Gutierrez now has a student VISA that allows him to live in Berkeley and attend Cal legally, but as an undocumented high schooler, he and his teammates were thrust into the center of a debate that has gripped Colorado for years. In 2002, a student from the Denver suburb of Aurora made headlines when he publicly asked to be given in-state tuition at the University of Colorado. He'd been accepted to the university but denied the in-state rate because of his immigration status. Congressman Tom Tancredo, a Denver native, called for the boy and his family to be deported. When Tancredo ran for president in 2008, his primary platform was opposition to illegal immigration.
But the situation in Denver was complicated. Although the Lincoln players' most ardent supporters were Chicanos, American citizens of Mexican descent, their loudest protesters were Chicano too.
"They were yelling things like, 'You're taking my kid's scholarship!' and stuff like that," Ray Valdez recalled. "It was interesting to see."
Midway through the season, CHSAA, the state high school athletic association, began investigating Gutierrez. Lincoln noticed ambiguity in his transcript and self-reported the issue to the governing body. The confusion stemmed over the difference in grade classifications between Mexico and the United States. In Mexico, high school begins in 10th grade, but in Colorado, it begins in 9th. Gutierrez's birth certificate showed him to be 18, as old as most high school seniors, but the school had classified him as a junior. After investigating, CHSAA reclassified him as a senior.
Gutierrez remained eligible for the year, but the ruling was clear: that season would be his last. Still, some people maintained that he didn't belong in high school. "He was so dominant physically," said Mitch Conrad, coach at Ralston Valley High, "that yeah, people definitely questioned his age."

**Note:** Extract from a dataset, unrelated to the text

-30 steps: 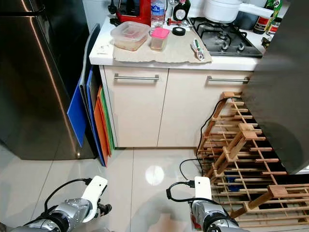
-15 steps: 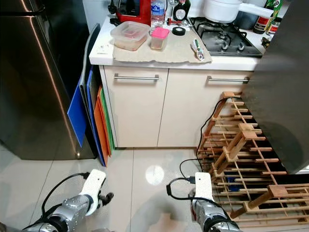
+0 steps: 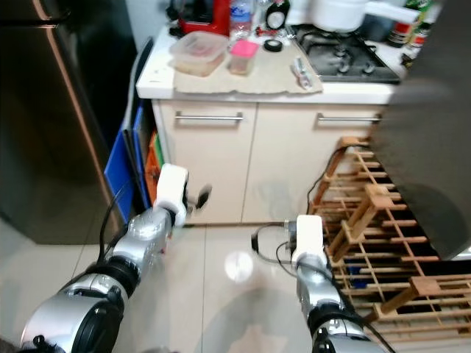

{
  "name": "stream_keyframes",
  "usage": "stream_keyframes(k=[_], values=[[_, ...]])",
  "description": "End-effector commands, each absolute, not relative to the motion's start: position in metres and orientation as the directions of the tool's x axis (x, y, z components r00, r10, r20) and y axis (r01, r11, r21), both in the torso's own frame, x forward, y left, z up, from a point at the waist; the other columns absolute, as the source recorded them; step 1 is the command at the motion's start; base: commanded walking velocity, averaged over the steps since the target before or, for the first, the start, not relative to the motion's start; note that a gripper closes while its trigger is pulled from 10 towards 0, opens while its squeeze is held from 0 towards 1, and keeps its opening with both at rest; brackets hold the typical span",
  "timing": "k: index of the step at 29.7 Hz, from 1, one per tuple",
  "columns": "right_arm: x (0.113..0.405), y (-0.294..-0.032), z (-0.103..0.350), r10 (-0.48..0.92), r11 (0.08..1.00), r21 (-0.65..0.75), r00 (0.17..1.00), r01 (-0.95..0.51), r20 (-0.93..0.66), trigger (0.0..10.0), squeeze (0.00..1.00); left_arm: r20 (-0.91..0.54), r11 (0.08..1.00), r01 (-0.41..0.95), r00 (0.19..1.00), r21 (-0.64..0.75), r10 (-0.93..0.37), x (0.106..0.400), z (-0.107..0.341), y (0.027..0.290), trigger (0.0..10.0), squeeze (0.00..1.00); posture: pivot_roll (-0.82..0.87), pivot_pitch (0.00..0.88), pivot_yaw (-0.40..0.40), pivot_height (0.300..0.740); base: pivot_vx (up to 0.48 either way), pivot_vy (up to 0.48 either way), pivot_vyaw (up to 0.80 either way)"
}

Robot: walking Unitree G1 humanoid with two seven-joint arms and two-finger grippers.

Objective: Restocking fridge

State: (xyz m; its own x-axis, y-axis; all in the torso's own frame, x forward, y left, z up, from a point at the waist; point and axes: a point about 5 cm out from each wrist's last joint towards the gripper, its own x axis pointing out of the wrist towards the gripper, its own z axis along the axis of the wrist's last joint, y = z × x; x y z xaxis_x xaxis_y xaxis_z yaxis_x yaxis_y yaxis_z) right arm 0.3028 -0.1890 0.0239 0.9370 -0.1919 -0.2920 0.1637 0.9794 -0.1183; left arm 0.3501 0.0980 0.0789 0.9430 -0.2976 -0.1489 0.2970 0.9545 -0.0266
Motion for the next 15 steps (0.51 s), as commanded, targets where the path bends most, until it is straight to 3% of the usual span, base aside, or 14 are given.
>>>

Did Conrad think Gutierrez was older than he claimed?
"Honestly," he said, "I wouldn't have been surprised."
Gutierrez felt shocked and hurt by the allegations, angry at those who questioned the legitimacy of his accomplishments. "They just didn't want to admit that I could do the things that I could do and still be in high school," he said. "They didn't want to admit that a Mexican kid was that good."
And in the state tournament he was dominant, hurling his body all over the court, skying for rebounds over post players and raising hell in the backcourt against opposing guards. He carried Lincoln to the title game, where the Lancers would face Conrad's Ralston Valley squad.
The game would be televised back in Mexico, but many of the players' parents had made the journey to Boulder so they could watch in person. Only Cruz's parents were unable to attend, and before the game, he sat on the floor, crying over the fact that he had no family in the stands. "You do have family here," Valdez later remembered Gutierrez saying. "We are your brothers. So if our parents are here, your parents are here."
Engulfed in controversy, mired in poverty and on the verge of the ultimate victory, Gutierrez and his teammates felt a range of warring emotions. Deeply homesick, they felt thrilled over all they'd accomplished in a foreign land. Wounded by racism, they felt grateful to the Americans who'd seen them not as political pawns, but as children to be helped. Just before tipoff, Valdez said, some teared up listening to the American national anthem, humbled to be playing for a championship in the land that had become home.
"Honestly, you could look at them on the court and sense it," Valdez said. "You could see they were the embodiment of the American dream."